**TASK STATEMENT**
Reproduce the listing below word for word, with no pictures.

**RAW DATA**
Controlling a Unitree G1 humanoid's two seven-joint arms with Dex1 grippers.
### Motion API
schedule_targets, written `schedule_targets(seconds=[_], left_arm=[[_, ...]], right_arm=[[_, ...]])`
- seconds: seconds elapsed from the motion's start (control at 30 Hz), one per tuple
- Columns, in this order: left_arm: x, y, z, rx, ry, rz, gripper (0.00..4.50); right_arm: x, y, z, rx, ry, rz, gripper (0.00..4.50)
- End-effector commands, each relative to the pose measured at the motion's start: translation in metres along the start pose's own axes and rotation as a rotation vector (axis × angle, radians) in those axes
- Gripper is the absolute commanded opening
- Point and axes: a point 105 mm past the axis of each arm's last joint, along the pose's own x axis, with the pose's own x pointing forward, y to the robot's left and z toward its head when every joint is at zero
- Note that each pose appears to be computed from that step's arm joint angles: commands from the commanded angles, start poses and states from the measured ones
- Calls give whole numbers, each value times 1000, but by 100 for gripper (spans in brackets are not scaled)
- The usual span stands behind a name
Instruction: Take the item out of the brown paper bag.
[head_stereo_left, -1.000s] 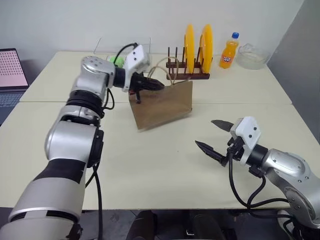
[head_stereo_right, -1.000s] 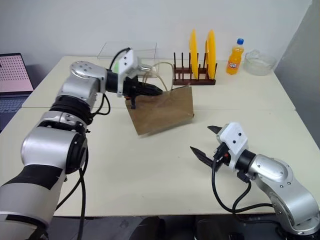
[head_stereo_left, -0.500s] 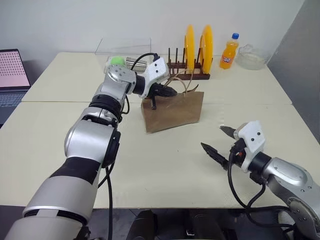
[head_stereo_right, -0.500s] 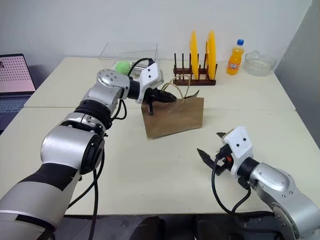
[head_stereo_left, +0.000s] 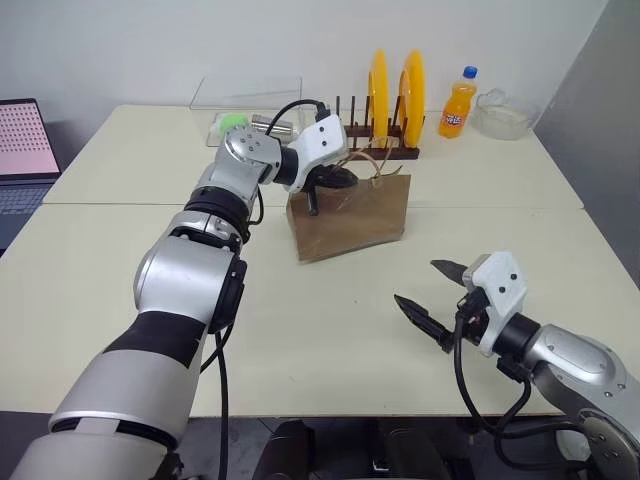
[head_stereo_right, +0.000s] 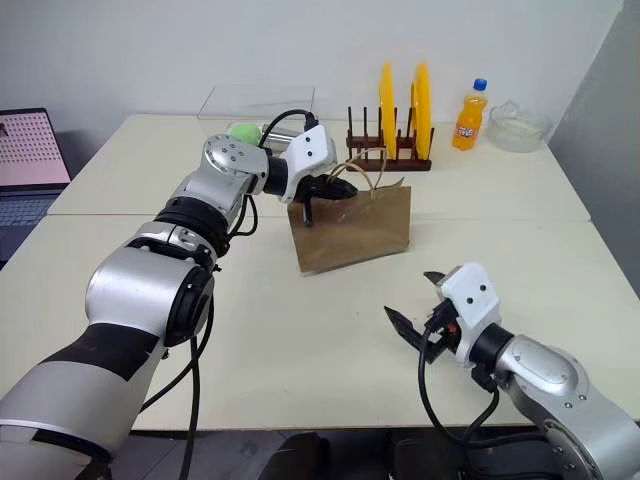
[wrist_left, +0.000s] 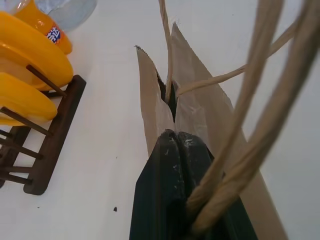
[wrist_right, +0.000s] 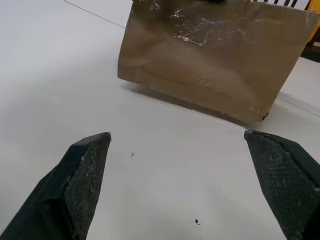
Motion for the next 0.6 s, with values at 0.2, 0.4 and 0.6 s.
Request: schedule_targets(seconds=[0.2,0.4,0.6], left_arm=[[-7,8,7,112,24,26,91],[-18,7,-3,114,41,9,276],[-49,8,-13,24,-16,-18,339]], right_arm=[[2,13,13,-34,-50,43,450],[4,15,15,-41,-53,74,450],[7,18,17,-55,-58,122,450]])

**YOUR RESPONSE**
Controlling a Unitree G1 humanoid's two seven-joint arms with Dex1 grippers.
### Motion API
schedule_targets, written `schedule_targets(seconds=[_], left_arm=[[_, ...]], right_arm=[[_, ...]])`
- seconds: seconds elapsed from the motion's start (control at 30 Hz), one per tuple
- Columns, in this order: left_arm: x, y, z, rx, ry, rz, gripper (0.00..4.50); right_arm: x, y, z, rx, ry, rz, gripper (0.00..4.50)
- End-effector commands, each relative to the pose measured at the motion's start: translation in metres along the start pose's own axes and rotation as a rotation vector (axis × angle, radians) in those axes
- Gripper is the absolute commanded opening
- Point and axes: a point 105 mm past the axis of each arm's last joint, along the pose's own x axis, with the pose's own x pointing forward, y to the robot's left and z toward its head when every joint is at zero
- Note that each pose appears to be computed from that step's arm joint angles: commands from the commanded angles, start poses and states from the measured ones
- Calls give whole numbers, each value times 1000, but by 100 for gripper (spans in brackets are not scaled)
- The usual span stands behind a name
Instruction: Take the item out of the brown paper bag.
[head_stereo_left, -1.000s] 
[head_stereo_right, -1.000s] 
[head_stereo_left, -0.500s] 
[head_stereo_right, -0.500s] 
[head_stereo_left, +0.000s] 
[head_stereo_right, +0.000s] 
[wrist_left, +0.000s] 
[wrist_right, +0.000s] 
Motion for the next 0.6 s, with values at 0.2, 0.4 and 0.6 s.
Request: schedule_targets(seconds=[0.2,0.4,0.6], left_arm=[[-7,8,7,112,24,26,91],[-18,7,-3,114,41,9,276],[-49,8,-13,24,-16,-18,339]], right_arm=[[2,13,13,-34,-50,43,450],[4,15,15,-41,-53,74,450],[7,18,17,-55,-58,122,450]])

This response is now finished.